750ml warmed, unsweetened almond milk (can substitute with oat, or another neutral-flavoured, unsweetened plant-based milk)

21g active dry instant yeast (3 sachets)

60g caster sugar

500g strong white flour (+ extra flour for dusting surfaces)

500g white spelt flour

4 tsp salt

2 tsp baking powder

1 tbsp olive oil

 

100g white sesame seeds

15g black sesame seeds

4 tbsp boiling water

2 tbsp pomegranate molasses

1 tbsp agave syrup (or honey if you’re not vegan)

 

3 baking trays lined with baking parchment

 

Method

1)    In the bowl of a mixer fitted with a dough hook, or in a large stand-alone bowl, stir together warmed milk, yeast and sugar. Pour in all the flour (apart from that to be used for dusting the surface), salt and baking powder and stir to combine into dough.  
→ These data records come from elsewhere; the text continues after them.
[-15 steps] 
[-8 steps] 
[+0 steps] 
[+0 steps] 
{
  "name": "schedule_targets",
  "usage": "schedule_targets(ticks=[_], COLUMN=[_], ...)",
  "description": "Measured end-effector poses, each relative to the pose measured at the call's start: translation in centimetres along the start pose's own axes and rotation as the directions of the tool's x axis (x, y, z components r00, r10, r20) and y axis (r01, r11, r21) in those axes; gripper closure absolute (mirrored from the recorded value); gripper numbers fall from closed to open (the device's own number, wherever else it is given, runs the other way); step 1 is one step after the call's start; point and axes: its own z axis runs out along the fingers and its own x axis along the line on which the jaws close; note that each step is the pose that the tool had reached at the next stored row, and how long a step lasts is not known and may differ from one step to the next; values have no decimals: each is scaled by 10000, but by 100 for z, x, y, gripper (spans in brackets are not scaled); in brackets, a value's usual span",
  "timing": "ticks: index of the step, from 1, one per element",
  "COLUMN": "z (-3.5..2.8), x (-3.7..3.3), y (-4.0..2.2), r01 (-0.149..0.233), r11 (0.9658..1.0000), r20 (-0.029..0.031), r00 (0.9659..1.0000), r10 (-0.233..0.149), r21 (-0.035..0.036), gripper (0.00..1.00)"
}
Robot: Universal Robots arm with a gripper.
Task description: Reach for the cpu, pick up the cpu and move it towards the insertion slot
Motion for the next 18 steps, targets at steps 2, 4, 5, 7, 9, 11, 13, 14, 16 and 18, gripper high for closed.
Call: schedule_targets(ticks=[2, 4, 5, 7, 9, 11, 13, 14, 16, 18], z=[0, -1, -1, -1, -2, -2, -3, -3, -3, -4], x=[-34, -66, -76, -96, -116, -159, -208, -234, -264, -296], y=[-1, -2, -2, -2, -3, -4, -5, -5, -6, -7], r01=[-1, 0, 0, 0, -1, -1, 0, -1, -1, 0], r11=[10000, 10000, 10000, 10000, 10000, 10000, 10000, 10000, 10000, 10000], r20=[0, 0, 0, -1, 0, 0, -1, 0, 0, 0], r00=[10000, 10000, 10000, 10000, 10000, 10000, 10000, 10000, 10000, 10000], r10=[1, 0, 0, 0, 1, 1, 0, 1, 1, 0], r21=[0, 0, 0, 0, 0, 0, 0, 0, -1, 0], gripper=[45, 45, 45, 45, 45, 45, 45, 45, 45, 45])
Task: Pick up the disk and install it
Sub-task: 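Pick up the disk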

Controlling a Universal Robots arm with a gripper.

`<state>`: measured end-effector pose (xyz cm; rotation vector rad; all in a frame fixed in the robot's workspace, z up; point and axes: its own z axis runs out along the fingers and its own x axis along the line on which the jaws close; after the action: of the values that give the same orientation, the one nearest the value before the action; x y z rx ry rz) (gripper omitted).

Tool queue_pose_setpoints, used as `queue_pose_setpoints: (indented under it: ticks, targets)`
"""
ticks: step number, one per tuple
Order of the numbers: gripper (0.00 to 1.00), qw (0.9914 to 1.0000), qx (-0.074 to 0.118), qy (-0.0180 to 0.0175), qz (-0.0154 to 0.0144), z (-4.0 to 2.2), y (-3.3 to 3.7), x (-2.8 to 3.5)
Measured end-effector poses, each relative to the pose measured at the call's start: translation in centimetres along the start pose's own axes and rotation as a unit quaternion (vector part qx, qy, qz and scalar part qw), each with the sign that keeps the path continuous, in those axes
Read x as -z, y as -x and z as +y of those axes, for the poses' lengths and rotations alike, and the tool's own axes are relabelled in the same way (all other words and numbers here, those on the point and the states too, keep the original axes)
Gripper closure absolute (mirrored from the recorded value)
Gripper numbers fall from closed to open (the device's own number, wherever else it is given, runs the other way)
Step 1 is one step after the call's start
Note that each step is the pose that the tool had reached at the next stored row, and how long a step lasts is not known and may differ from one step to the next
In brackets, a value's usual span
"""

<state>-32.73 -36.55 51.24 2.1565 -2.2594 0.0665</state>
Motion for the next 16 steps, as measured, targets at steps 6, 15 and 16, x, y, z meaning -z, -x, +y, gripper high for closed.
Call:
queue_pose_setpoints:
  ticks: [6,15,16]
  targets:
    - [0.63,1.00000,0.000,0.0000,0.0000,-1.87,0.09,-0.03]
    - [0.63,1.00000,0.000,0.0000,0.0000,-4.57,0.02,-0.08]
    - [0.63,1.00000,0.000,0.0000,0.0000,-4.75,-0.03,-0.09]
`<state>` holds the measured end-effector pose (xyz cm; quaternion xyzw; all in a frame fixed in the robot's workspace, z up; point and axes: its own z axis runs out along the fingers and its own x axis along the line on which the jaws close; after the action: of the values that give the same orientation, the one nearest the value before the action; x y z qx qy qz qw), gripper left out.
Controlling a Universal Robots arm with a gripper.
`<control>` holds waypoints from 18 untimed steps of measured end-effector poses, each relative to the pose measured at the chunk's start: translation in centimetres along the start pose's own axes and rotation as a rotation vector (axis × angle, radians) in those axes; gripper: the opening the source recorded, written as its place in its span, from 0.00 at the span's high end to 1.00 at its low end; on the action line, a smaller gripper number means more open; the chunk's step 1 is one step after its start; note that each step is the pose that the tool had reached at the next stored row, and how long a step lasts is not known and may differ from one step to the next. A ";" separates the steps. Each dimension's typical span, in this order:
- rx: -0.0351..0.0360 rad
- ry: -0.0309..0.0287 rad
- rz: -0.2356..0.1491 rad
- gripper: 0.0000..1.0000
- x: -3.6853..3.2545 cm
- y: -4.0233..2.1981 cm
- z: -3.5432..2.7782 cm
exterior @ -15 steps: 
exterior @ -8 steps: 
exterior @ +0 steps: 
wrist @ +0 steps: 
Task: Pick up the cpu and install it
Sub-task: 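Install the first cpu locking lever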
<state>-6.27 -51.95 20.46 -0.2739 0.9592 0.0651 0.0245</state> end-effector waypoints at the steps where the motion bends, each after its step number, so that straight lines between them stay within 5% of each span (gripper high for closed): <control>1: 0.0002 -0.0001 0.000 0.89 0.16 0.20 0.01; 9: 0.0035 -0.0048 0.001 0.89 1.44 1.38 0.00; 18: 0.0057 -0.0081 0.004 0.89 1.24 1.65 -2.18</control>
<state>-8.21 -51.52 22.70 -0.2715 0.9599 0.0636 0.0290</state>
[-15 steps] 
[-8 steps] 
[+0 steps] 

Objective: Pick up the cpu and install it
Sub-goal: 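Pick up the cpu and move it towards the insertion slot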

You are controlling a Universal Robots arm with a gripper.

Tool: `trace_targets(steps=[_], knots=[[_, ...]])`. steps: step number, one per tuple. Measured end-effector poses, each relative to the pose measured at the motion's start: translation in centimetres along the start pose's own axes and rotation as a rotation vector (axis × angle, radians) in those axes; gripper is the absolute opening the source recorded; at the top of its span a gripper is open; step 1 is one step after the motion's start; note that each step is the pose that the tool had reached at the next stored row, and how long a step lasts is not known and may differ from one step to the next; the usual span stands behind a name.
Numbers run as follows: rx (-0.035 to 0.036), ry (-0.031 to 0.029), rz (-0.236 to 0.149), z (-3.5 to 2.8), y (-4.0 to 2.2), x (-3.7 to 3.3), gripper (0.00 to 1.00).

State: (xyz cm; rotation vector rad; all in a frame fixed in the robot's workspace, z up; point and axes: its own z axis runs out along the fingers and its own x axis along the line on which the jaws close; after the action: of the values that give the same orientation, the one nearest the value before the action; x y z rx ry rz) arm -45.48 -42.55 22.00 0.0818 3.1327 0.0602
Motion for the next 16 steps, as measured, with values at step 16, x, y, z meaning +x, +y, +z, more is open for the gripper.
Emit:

2)    If using a mixer, knead the dough for about five minutes on a low speed with a dough hook. If making by hand, pour the dough onto a lightly floured surface, and knead by hand until soft, smooth and springy. It may be slightly sticky, but try to avoid adding too much flour as this will make the bagels dry and tough. Even if I use the dough hook, I take the dough out to knead by hand for the last minute. 

3)    Coat the inside of a bowl with the olive oil, place the dough inside and cover with cling film or a tea towel. Allow to rise in a warm place for about an hour, or until it has doubled in size.

4)    When the dough has risen, punch it down and turn it on to a lightly floured surface. Divide the dough into 20 pieces. You can approximate this by quartering the dough and dividing each quarter into five pieces. Or you can weigh it: each piece should be about 85g. Then gently roll each into a ball. To make the Jerusalem bagel shape, take each ball of dough and press your thumb through the centre to create a hole. Whilst keeping the dough even in diameter, gently stretch the hole into an oval so the bagel is about 11 cm long. Place each back on the floured surface and allow to rest and rise for 15 minutes.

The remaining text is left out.